(Extracted data entries)
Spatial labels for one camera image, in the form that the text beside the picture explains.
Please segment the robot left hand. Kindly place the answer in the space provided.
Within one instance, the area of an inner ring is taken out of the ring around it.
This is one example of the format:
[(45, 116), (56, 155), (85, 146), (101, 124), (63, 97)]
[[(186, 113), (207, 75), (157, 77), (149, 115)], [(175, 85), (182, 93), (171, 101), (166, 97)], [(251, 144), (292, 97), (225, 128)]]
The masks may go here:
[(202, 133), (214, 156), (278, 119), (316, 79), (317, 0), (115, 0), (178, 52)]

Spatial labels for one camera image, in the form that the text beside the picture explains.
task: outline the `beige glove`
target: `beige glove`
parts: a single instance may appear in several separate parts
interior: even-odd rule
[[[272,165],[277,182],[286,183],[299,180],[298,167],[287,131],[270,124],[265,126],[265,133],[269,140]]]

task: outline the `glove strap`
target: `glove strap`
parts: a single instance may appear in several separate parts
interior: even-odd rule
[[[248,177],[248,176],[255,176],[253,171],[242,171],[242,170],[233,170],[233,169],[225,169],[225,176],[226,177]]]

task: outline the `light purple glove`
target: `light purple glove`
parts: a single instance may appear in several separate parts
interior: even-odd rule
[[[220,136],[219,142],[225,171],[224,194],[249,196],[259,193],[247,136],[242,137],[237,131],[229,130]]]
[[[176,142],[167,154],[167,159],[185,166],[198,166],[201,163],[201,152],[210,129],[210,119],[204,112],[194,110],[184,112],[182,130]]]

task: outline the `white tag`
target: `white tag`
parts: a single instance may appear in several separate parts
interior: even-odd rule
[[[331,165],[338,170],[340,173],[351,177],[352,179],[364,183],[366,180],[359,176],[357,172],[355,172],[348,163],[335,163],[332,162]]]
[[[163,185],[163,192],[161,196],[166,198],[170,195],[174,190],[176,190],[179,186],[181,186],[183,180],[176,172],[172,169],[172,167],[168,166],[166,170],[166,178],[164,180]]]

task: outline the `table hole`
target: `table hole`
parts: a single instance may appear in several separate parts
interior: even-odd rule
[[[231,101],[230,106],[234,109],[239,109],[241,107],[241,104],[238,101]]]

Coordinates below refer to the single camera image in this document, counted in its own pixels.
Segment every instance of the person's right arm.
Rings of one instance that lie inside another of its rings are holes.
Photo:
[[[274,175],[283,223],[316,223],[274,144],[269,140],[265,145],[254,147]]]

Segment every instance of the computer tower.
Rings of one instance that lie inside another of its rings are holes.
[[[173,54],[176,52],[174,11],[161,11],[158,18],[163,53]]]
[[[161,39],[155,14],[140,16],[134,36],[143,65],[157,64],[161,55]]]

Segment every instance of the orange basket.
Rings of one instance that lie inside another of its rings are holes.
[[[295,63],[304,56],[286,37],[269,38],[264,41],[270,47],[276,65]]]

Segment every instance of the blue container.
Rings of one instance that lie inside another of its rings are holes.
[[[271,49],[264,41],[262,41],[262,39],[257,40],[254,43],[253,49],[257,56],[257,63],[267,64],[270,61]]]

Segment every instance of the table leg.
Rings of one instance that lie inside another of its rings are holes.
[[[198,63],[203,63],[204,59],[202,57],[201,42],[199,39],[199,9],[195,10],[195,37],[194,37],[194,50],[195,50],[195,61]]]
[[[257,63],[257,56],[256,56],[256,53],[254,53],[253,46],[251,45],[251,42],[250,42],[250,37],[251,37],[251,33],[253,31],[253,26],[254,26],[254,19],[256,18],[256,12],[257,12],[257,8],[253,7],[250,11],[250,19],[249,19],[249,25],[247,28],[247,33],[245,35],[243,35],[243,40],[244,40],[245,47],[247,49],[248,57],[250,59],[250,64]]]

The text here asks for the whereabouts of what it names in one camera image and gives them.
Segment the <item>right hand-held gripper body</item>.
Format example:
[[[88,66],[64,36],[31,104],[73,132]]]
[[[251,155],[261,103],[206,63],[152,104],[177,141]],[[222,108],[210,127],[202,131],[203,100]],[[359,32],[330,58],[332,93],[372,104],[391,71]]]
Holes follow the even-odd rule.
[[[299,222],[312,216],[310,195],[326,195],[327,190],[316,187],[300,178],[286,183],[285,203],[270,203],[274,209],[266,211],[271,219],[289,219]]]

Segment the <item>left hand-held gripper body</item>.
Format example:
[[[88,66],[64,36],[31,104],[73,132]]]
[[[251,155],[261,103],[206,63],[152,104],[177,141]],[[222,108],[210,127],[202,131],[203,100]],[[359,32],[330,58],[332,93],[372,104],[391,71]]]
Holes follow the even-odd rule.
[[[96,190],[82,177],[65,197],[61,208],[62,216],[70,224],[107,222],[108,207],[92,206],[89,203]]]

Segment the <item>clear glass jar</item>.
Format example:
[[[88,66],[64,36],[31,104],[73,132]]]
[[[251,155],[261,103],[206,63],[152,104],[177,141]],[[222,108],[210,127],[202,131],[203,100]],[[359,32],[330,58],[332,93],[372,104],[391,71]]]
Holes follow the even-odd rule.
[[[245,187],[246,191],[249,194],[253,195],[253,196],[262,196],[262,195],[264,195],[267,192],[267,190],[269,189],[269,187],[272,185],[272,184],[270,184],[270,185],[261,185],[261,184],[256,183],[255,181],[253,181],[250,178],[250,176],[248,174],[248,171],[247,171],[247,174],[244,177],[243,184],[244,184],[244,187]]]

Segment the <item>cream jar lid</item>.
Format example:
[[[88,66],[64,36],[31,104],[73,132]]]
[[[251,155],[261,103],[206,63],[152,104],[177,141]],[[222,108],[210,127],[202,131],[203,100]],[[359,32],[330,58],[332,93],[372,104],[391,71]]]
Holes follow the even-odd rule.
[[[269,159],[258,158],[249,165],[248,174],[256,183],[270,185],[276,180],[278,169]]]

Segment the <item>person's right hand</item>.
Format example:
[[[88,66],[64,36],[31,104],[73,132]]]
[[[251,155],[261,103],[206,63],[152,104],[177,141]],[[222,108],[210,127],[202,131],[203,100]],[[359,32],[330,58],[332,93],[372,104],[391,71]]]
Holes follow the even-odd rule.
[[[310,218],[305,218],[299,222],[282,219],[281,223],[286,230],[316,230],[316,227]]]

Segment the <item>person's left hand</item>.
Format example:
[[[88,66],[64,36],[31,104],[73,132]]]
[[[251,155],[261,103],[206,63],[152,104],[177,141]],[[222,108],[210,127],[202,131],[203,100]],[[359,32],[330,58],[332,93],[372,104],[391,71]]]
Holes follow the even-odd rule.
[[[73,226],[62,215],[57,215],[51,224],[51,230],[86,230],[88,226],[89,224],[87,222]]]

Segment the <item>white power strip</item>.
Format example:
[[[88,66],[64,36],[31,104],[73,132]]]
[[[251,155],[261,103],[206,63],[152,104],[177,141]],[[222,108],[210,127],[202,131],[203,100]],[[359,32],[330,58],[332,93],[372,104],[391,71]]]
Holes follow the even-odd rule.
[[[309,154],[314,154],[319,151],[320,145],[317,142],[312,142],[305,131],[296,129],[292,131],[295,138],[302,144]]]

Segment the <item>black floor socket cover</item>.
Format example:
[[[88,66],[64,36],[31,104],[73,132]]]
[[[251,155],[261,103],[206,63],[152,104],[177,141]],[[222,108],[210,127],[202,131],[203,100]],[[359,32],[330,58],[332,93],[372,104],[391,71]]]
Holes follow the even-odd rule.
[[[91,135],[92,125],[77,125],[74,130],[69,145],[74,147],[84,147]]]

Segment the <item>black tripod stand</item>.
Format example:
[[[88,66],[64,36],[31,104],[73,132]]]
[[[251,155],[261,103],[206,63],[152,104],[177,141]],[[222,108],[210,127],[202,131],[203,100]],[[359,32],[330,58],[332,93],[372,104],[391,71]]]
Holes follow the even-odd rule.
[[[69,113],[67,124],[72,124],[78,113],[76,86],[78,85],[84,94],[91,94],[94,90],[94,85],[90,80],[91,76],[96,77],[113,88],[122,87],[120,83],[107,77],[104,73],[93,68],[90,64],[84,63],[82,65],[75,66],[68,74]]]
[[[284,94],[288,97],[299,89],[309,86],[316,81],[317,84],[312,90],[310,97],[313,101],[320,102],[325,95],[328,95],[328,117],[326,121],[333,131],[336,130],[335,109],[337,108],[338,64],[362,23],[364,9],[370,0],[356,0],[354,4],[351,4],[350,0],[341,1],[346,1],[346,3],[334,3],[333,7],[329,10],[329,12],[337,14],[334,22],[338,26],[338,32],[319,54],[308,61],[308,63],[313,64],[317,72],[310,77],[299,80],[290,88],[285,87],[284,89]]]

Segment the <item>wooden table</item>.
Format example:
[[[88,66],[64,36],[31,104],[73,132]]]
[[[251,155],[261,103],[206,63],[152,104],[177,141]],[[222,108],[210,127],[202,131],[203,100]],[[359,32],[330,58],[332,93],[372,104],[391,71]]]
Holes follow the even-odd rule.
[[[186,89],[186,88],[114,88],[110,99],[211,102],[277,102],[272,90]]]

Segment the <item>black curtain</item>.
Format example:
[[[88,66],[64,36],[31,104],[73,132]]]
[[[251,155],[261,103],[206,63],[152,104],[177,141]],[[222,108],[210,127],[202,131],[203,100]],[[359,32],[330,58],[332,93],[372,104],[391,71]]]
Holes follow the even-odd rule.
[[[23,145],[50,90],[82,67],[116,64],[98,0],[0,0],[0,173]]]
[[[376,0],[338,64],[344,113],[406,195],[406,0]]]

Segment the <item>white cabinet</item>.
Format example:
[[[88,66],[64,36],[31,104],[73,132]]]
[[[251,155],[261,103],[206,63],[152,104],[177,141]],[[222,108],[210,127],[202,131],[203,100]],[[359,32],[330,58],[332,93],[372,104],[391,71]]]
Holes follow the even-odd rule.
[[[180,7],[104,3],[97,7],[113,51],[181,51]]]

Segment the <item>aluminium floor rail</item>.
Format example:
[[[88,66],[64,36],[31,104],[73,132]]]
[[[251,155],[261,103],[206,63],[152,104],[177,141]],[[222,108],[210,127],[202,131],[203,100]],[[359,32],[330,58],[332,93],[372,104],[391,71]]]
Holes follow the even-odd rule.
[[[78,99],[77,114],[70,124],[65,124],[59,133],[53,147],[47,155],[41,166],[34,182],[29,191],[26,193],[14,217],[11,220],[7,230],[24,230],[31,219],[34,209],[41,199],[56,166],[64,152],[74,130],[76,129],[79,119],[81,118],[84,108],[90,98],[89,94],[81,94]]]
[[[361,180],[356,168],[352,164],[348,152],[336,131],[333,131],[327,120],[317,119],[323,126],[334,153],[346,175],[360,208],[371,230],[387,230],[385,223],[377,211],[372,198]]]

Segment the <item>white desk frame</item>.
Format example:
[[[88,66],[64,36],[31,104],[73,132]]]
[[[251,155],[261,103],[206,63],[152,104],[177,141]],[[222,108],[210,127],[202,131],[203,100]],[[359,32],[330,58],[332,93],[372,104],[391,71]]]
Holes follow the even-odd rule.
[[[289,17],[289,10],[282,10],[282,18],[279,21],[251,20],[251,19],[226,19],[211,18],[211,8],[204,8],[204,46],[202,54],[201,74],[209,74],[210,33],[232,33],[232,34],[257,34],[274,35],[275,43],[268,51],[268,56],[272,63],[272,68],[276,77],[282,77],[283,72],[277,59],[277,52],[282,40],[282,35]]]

→ **Task prompt**: Copy the lines that hold the word "black". Take them from the records above.

→ **Written solution**:
Segment the <item>black floor socket cover</item>.
Segment the <item>black tripod stand</item>.
Segment the <item>black curtain</item>.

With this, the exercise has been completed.